None of us likes the idea of Saddam Hussein having weapons of mass destruction. However, the tradition of the United States is that we go to war only if attacked. I am very nervous about a first strike doctrine, which sounds to me more Prussian than American. A first strike doctrine might well cause wars, by making enemies trigger happy. If China knows we have a first strike doctrine, what will happen the next time there is a serious tiff over Taiwan? Might they not lash out with nuclear weapons because they fear we will do so first?
Moreover, it is not in fact clear that Iraq does have weapons of mass destruction that it can deliver to the United States, or that it would if it could. Several US enemies have had far more deadly arsenals than Iraq will ever have, and yet these were never used because regimes dislike being obliterated.
As we saw last fall, anthrax and most other biological weapons are not easy to deliver, and nor are chemical weapons. Cities are thermal pumps that throw microbes into the upper atmosphere. Aum Shinrikyo only killed 12 with its sarin attack in Tokyo, but had dreamed of killing thousands. Strains can be traced (the anthrax was the Ames strain and most likely came from Ft. Detrick), and so for Iraq to release them would invite a nuclear attack on Iraq. Moreover, in today’s globalized world, any significant disease outbreak would go back to Iraq. So far, the biological weapons programs of the U.S. military in Maryland have probably contributed (unwillingly, of course, via a rogue biologist) to more American deaths than any foreign power. Perhaps we should begin by closing down Ft.
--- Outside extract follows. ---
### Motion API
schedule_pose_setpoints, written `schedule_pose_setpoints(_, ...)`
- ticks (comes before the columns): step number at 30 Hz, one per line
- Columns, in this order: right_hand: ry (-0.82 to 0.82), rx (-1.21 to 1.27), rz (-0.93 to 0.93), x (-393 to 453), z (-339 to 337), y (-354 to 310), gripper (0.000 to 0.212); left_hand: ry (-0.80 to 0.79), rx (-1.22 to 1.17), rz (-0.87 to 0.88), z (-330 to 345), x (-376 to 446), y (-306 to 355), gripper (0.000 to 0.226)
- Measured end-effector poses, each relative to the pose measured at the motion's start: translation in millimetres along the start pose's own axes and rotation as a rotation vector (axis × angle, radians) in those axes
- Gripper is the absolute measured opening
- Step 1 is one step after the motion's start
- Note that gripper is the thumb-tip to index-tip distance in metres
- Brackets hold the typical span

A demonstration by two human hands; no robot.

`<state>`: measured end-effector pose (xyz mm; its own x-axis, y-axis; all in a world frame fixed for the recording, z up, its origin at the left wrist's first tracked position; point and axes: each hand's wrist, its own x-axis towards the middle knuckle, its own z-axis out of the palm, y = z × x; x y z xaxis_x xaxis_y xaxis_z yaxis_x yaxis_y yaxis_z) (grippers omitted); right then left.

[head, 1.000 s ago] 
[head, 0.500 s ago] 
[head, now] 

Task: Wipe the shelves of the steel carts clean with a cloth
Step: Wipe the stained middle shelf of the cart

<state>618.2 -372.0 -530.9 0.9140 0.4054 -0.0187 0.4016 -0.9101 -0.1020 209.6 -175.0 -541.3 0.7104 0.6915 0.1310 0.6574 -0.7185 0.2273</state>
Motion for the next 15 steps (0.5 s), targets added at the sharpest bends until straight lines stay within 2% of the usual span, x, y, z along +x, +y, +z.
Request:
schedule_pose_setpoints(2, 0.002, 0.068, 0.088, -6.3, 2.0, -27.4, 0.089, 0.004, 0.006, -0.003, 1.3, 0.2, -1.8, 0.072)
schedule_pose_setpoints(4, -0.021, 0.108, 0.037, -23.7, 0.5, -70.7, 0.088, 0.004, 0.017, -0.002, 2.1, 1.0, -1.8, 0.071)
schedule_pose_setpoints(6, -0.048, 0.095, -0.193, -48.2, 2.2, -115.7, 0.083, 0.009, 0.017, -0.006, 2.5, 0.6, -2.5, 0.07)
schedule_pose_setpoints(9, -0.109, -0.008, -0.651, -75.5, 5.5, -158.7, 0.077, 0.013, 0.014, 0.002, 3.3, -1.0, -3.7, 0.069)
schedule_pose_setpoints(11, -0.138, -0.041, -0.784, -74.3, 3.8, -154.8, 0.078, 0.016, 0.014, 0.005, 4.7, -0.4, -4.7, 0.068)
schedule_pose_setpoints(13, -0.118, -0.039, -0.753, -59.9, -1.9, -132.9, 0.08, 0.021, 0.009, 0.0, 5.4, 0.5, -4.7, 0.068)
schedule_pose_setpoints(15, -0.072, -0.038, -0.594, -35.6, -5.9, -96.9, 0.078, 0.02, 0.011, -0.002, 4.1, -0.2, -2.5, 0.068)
Detrick before addressing hypothetical threats from Baghdad.
Iraq does not have nuclear weapons, nor does it have any means of delivering a nuclear bomb to the US, lacking ICBMs, nor is there any reason to believe that it would do so if it could, since that would invite the nuclear obliteration of Iraq by the US.
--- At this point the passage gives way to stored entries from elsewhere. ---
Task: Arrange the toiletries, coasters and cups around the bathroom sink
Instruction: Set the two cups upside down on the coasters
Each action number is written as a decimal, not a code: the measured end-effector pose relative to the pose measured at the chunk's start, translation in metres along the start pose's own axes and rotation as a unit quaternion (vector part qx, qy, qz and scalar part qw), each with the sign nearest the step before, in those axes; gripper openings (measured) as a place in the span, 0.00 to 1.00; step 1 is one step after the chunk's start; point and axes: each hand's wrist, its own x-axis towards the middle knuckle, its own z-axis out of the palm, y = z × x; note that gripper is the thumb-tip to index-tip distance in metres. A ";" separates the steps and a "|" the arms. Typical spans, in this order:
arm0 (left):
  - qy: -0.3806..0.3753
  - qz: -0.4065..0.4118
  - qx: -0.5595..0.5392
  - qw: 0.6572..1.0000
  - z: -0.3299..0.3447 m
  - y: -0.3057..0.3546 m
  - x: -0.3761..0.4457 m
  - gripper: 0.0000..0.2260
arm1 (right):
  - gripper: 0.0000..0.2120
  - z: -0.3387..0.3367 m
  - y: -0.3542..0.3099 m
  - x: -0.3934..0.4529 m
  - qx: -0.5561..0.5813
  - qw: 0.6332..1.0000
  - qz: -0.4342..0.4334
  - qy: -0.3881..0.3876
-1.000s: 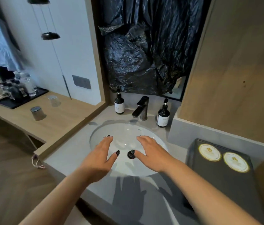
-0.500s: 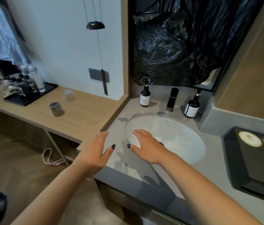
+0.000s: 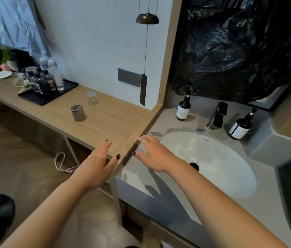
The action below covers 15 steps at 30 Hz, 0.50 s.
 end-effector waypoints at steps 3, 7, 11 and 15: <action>-0.005 -0.003 0.004 1.000 -0.008 -0.020 0.022 0.31 | 0.29 0.005 -0.008 0.028 0.008 1.000 -0.003 -0.008; -0.008 -0.007 -0.003 1.000 -0.021 -0.049 0.067 0.31 | 0.29 0.012 -0.014 0.078 0.022 1.000 0.001 -0.016; -0.007 -0.024 -0.006 1.000 -0.040 -0.077 0.116 0.31 | 0.29 0.011 -0.023 0.138 0.050 0.998 0.016 -0.017; -0.009 -0.037 0.004 0.999 -0.062 -0.103 0.152 0.31 | 0.30 0.008 -0.038 0.190 0.030 0.999 0.015 -0.014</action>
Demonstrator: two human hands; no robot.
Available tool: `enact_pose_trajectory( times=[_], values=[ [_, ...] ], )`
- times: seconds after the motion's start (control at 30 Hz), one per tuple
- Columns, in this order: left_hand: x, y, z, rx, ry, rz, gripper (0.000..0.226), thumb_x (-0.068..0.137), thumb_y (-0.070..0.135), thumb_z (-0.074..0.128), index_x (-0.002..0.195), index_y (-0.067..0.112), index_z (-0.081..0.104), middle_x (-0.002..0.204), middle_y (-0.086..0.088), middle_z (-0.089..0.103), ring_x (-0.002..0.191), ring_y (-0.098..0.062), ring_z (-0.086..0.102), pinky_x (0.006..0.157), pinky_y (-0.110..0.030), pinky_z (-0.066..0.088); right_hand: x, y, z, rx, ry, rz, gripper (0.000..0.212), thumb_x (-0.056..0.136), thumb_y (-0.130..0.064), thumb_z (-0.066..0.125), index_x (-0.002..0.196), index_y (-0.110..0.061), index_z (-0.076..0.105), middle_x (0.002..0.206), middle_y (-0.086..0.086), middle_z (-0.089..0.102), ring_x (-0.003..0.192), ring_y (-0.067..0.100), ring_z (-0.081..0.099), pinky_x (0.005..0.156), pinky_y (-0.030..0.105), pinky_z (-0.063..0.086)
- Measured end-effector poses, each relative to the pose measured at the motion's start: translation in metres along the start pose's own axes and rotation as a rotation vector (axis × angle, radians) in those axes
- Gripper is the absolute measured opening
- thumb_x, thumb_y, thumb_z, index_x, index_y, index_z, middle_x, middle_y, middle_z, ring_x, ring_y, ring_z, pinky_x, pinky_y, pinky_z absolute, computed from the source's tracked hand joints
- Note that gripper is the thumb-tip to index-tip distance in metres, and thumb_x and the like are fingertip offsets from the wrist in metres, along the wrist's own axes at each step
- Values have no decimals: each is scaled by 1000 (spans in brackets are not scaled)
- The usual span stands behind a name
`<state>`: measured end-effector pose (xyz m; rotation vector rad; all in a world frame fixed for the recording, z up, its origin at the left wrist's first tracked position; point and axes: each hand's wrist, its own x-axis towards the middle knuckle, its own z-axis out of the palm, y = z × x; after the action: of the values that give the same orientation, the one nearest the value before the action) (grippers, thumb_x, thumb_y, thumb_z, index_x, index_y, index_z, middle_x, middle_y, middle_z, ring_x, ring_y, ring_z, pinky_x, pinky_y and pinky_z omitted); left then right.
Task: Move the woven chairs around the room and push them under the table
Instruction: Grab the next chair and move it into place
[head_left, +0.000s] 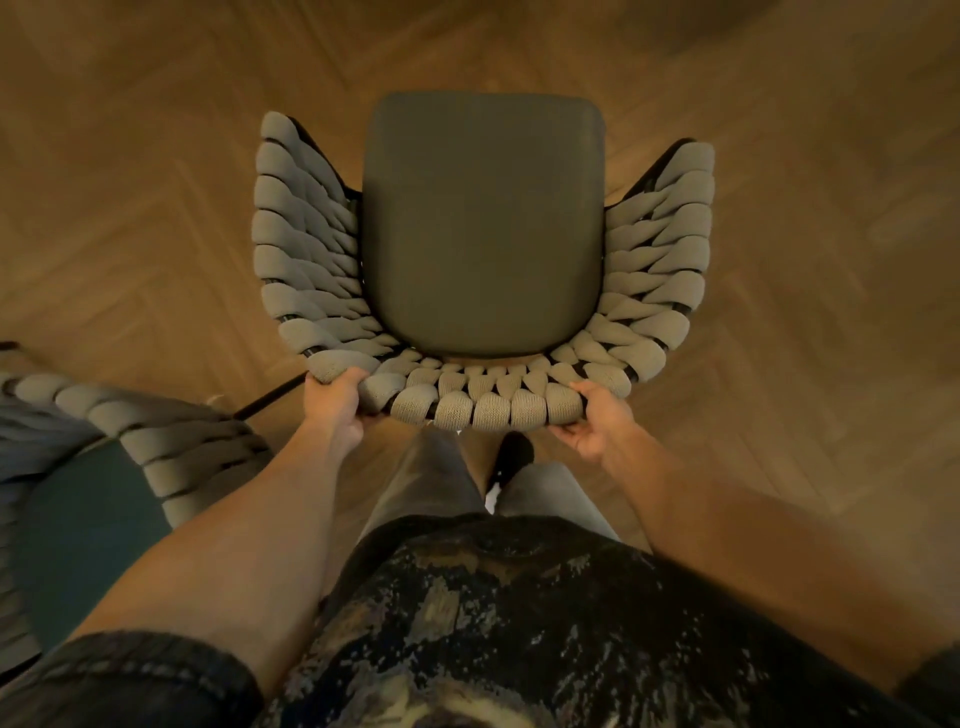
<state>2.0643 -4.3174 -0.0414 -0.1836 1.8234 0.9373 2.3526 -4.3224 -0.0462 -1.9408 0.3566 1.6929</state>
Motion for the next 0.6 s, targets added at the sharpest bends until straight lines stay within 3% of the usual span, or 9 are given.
enact_pose_trajectory(
  times=[0.17, 0.3, 0.47, 0.6],
  values=[
    [33, 66, 35, 22, -30, -23, 41, 94, 3, 62, 123, 25, 45, 106, -4, 57, 103, -31, 60, 65, -51, 56, 4, -48, 56, 10, 13, -5, 45, 99, -13, 64, 141, -13, 48, 115, 19, 65, 116, 38, 64, 69, 50, 56],
    [60, 120, 63, 49, -46, -10, 45, 92, 2, 63, 128, 25, 47, 113, -6, 59, 97, -29, 63, 62, -50, 57, 11, -85, 102, 11, 20, -7, 43, 100, -14, 62, 140, -11, 48, 103, 18, 64, 118, 39, 63, 88, 52, 55],
    [93, 186, 102, 92, -59, -12, 47, 93, 3, 63, 133, 21, 47, 118, -10, 60, 92, -27, 63, 62, -51, 57, 15, -129, 158, 37, 15, -12, 38, 101, -14, 61, 136, -9, 49, 105, 19, 64, 117, 40, 63, 82, 51, 55],
    [112, 230, 136, 105, -72, -8, 49, 93, 3, 63, 134, 24, 45, 111, -6, 58, 95, -29, 62, 62, -52, 57, 20, -172, 195, 53, 17, -14, 39, 100, -13, 63, 136, -10, 51, 124, 21, 65, 114, 39, 65, 80, 53, 57]
  ],
)
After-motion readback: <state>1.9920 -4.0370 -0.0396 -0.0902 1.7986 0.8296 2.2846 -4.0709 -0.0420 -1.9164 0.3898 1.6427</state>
Most arguments for a US first strike on Iraq assume that Saddam would behave like al-Qaida if given the opportunity. He would not. Al-Qaida as a covert organization could strike the US and hope to survive. A state like Iraq could not do so, and Saddam certainly wants to survive and enjoy his tinpot dictatorship.
Moreover, lots of countries are bigger potential threats to the US than Iraq at the moment, China most of all. But how can we be sure that if we increase the strength of our alliance with Pakistan we might not face a threat from New Delhi, which has more proven weapons of mass destruction than does Iraq? Do the Washington hawks propose a series of wars against all the other countries in the world with WMD capabilities? If not, then why single out Iraq, which is weaker and less likely to attack the US than the others? Former weapons inspector Scott Ritter thinks the Iraqi capabilities virtually nil.
These considerations do not even begin to take into account the possibility that a US war on Iraq will throw the Middle East into even greater turmoil, detract from our ability to wage the war on al-Qaida, actually give a recruitment boost to al-Qaida and cause new massive terrorism against the US, etc., etc.
I’d like to see Saddam removed from power and the installation of a democratic Iraq. I’d rather see the Iraqis arrange for that than for it to result from an unprovoked neo-imperial war not sanctioned by the UN Security Council or by NATO.